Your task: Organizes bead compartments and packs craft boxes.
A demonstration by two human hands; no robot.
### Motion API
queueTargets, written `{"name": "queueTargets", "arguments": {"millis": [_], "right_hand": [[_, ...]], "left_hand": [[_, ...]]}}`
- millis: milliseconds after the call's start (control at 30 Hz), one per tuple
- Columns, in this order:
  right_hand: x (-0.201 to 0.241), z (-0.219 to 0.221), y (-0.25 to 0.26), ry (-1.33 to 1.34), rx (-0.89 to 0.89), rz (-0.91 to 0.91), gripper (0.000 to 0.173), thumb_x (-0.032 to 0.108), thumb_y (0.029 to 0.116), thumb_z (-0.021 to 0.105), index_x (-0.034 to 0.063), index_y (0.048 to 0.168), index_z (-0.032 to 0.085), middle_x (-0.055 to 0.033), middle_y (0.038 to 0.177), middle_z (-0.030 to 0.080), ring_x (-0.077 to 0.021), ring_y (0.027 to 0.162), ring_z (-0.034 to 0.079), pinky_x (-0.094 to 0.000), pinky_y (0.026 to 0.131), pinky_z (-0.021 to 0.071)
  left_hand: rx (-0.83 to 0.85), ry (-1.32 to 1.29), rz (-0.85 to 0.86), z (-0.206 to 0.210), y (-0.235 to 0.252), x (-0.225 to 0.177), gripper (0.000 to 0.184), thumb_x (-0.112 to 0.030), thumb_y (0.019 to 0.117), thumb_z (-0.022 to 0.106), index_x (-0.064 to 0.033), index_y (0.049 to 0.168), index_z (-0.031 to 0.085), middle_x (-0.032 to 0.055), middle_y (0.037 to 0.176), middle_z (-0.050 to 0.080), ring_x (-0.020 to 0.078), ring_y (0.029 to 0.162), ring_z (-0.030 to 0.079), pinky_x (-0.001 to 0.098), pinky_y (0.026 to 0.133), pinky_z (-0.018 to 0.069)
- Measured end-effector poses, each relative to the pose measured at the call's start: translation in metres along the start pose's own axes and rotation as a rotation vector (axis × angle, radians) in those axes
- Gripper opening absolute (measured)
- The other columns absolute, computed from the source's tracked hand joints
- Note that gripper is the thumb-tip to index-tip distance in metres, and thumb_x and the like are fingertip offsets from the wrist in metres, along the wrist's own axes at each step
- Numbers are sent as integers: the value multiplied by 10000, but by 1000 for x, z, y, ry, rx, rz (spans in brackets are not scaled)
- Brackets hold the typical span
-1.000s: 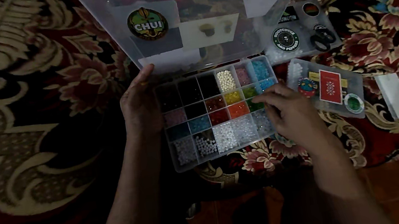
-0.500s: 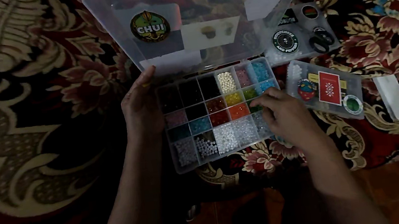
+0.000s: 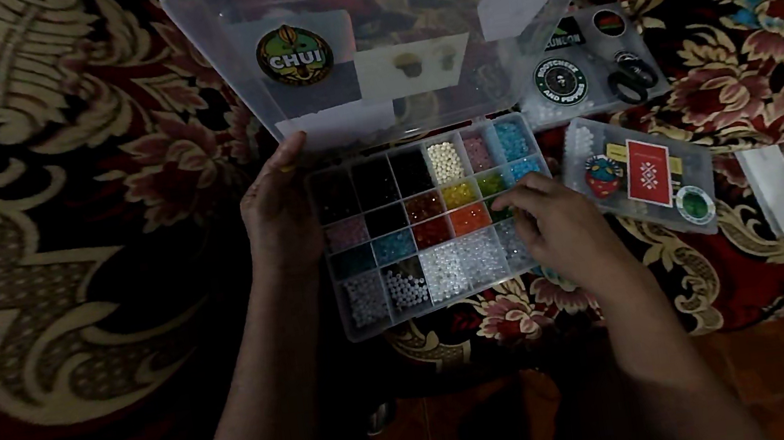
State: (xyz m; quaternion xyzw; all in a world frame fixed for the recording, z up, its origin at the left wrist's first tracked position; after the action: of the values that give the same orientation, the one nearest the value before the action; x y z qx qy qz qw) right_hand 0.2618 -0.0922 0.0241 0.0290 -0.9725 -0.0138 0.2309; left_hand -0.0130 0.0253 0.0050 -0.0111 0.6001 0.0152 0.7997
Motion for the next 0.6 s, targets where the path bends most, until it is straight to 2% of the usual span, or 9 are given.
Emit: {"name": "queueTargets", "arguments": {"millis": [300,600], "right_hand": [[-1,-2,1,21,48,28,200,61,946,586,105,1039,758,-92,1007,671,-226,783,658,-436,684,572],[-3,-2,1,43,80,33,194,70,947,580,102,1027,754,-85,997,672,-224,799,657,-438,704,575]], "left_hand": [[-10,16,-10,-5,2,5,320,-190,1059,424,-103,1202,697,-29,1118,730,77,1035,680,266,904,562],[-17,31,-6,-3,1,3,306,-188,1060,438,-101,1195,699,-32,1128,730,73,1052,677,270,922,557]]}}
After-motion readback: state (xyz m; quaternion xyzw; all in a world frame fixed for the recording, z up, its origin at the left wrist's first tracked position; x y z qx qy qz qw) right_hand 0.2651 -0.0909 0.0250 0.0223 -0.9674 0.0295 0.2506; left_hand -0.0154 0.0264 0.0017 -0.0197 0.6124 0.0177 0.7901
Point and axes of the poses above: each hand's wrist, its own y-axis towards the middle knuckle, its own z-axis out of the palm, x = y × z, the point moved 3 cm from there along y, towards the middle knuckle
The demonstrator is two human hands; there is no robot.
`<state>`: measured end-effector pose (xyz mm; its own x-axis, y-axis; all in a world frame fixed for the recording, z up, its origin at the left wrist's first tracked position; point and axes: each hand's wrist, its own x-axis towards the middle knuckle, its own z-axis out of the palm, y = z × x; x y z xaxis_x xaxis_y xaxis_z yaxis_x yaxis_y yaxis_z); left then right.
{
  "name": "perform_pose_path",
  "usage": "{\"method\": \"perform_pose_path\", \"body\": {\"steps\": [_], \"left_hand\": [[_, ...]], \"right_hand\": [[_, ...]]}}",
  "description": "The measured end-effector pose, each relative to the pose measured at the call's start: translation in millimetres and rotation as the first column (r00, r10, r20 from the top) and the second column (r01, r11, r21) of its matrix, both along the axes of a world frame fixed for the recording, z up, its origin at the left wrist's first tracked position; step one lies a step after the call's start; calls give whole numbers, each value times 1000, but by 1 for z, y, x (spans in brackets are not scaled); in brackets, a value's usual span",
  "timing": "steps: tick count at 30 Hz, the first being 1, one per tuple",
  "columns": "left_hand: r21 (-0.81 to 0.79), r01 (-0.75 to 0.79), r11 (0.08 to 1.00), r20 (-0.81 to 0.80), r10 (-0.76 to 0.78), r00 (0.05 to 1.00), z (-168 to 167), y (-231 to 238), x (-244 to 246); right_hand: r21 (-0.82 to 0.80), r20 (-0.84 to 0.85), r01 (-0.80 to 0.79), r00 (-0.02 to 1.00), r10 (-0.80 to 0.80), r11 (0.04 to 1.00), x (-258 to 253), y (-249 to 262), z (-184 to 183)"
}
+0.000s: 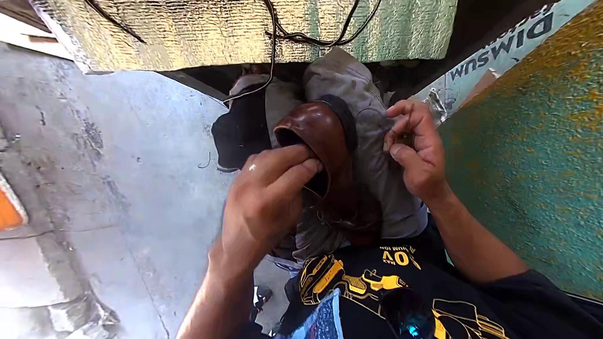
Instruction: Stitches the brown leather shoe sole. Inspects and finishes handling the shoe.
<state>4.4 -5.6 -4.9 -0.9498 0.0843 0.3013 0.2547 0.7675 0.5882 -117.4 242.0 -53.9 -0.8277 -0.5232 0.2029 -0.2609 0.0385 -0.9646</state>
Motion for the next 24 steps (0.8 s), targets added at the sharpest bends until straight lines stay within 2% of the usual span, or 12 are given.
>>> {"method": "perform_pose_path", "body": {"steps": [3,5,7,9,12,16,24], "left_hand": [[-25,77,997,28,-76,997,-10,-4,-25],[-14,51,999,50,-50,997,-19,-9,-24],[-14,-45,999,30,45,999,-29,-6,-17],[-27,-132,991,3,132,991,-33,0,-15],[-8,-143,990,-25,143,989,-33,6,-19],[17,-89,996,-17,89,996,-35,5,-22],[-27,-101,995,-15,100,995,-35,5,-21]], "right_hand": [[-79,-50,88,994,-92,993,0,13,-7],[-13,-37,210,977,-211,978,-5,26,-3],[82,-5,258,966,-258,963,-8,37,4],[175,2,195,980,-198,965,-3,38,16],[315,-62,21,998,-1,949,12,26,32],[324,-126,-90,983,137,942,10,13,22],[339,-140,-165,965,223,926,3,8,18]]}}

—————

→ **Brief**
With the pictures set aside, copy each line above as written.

→ **Answer section**
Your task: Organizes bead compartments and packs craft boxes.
A demonstration by two human hands; no robot.
### Motion API
queueTargets, written `{"name": "queueTargets", "arguments": {"millis": [_], "right_hand": [[_, ...]], "left_hand": [[_, ...]]}}`
- millis: milliseconds after the call's start (control at 30 Hz), one per tuple
- Columns, in this order:
  right_hand: x (-0.201 to 0.241), z (-0.219 to 0.221), y (-0.25 to 0.26), ry (-1.33 to 1.34), rx (-0.89 to 0.89), rz (-0.91 to 0.91), gripper (0.000 to 0.173), thumb_x (-0.032 to 0.108), thumb_y (0.029 to 0.116), thumb_z (-0.021 to 0.105), index_x (-0.034 to 0.063), index_y (0.048 to 0.168), index_z (-0.032 to 0.085), middle_x (-0.055 to 0.033), middle_y (0.038 to 0.177), middle_z (-0.030 to 0.080), ring_x (-0.077 to 0.021), ring_y (0.027 to 0.162), ring_z (-0.034 to 0.079), pinky_x (-0.094 to 0.000), pinky_y (0.026 to 0.131), pinky_z (-0.021 to 0.071)
  left_hand: rx (-0.83 to 0.85), ry (-1.32 to 1.29), rz (-0.85 to 0.86), z (-0.206 to 0.210), y (-0.235 to 0.252), x (-0.225 to 0.177), gripper (0.000 to 0.184), thumb_x (-0.112 to 0.030), thumb_y (0.019 to 0.117), thumb_z (-0.022 to 0.106), index_x (-0.064 to 0.033), index_y (0.049 to 0.168), index_z (-0.031 to 0.085), middle_x (-0.032 to 0.055), middle_y (0.037 to 0.176), middle_z (-0.050 to 0.080), ring_x (-0.020 to 0.078), ring_y (0.029 to 0.162), ring_z (-0.030 to 0.079), pinky_x (-0.001 to 0.098), pinky_y (0.026 to 0.133), pinky_z (-0.018 to 0.069)
- Measured end-effector poses, each relative to the pose measured at the call's start: translation in metres along the start pose's own axes and rotation as a rotation vector (axis × angle, radians) in those axes
- Gripper opening absolute (measured)
- The other columns absolute, computed from the source's tracked hand joints
- Note that gripper is the thumb-tip to index-tip distance in metres, and thumb_x and the like are fingertip offsets from the wrist in metres, along the wrist's own axes at each step
- Numbers are sent as integers: the value multiplied by 10000, but by 1000 for x, z, y, ry, rx, rz (spans in brackets are not scaled)
- Brackets hold the typical span
-1.000s: 
-0.500s: 
+0.000s: 
State: (xyz m; quaternion xyzw; all in a world frame fixed for the recording, z up, its origin at the left wrist's first tracked position; after the action: of the values that give the same orientation, the one nearest the value before the action; x y z qx qy qz qw) right_hand 0.2618 -0.0922 0.0241 0.0290 -0.9725 -0.0138 0.2309; left_hand -0.0130 0.0253 0.0050 -0.0111 0.6001 0.0152 0.7997
Motion for the next 0.6 s, targets where the path bends most, until it is straight to 2% of the usual span, or 9 are given.
Emit: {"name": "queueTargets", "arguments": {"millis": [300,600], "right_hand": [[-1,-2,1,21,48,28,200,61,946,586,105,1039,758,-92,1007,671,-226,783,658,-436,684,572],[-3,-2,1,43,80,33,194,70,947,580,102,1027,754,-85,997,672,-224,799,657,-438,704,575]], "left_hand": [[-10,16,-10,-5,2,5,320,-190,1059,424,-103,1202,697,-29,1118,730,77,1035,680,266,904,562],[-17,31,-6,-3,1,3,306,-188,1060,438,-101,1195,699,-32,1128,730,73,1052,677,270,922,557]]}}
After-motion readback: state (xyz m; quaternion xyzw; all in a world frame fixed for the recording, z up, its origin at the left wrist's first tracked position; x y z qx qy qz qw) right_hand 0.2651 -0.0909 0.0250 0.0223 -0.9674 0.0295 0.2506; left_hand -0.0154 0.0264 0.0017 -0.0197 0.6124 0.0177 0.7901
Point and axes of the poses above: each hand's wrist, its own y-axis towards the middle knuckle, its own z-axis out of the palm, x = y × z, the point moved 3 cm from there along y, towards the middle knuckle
The demonstrator is two human hands; there is no robot.
`<state>`: measured end-effector pose (xyz mm; its own x-axis, y-axis; all in a world frame fixed for the recording, z up, its origin at the left wrist's first tracked position; point and axes: each hand's wrist, its own x-axis towards the middle knuckle, its own z-axis out of the palm, y = z × x; x y z xaxis_x xaxis_y xaxis_z yaxis_x yaxis_y yaxis_z); left then right.
{
  "name": "perform_pose_path",
  "usage": "{\"method\": \"perform_pose_path\", \"body\": {\"steps\": [_], \"left_hand\": [[_, ...]], \"right_hand\": [[_, ...]]}}",
  "description": "The measured end-effector pose, each relative to the pose measured at the call's start: translation in millimetres and rotation as the first column (r00, r10, r20 from the top) and the second column (r01, r11, r21) of its matrix, both along the axes of a world frame fixed for the recording, z up, its origin at the left wrist's first tracked position; step one lies a step after the call's start; calls give whole numbers, each value times 1000, but by 1 for z, y, x (spans in brackets are not scaled); in brackets, a value's usual span",
  "timing": "steps: tick count at 30 Hz, the first being 1, one per tuple",
  "columns": "left_hand: r21 (-0.81 to 0.79), r01 (-0.75 to 0.79), r11 (0.08 to 1.00), r20 (-0.81 to 0.80), r10 (-0.76 to 0.78), r00 (0.05 to 1.00), z (-168 to 167), y (-231 to 238), x (-244 to 246); right_hand: r21 (-0.82 to 0.80), r20 (-0.84 to 0.85), r01 (-0.80 to 0.79), r00 (-0.02 to 1.00), r10 (-0.80 to 0.80), r11 (0.04 to 1.00), x (-258 to 253), y (-249 to 262), z (-184 to 183)"
}
+0.000s: 
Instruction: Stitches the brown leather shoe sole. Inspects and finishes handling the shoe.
<state>4.4 -5.6 -4.9 -0.9498 0.0843 0.3013 0.2547 0.7675 0.5882 -117.4 242.0 -53.9 -0.8277 -0.5232 0.2029 -0.2609 0.0385 -0.9646</state>
Motion for the next 24 steps (0.8 s), targets added at the sharpest bends until straight lines stay within 2% of the usual span, or 12 are given.
>>> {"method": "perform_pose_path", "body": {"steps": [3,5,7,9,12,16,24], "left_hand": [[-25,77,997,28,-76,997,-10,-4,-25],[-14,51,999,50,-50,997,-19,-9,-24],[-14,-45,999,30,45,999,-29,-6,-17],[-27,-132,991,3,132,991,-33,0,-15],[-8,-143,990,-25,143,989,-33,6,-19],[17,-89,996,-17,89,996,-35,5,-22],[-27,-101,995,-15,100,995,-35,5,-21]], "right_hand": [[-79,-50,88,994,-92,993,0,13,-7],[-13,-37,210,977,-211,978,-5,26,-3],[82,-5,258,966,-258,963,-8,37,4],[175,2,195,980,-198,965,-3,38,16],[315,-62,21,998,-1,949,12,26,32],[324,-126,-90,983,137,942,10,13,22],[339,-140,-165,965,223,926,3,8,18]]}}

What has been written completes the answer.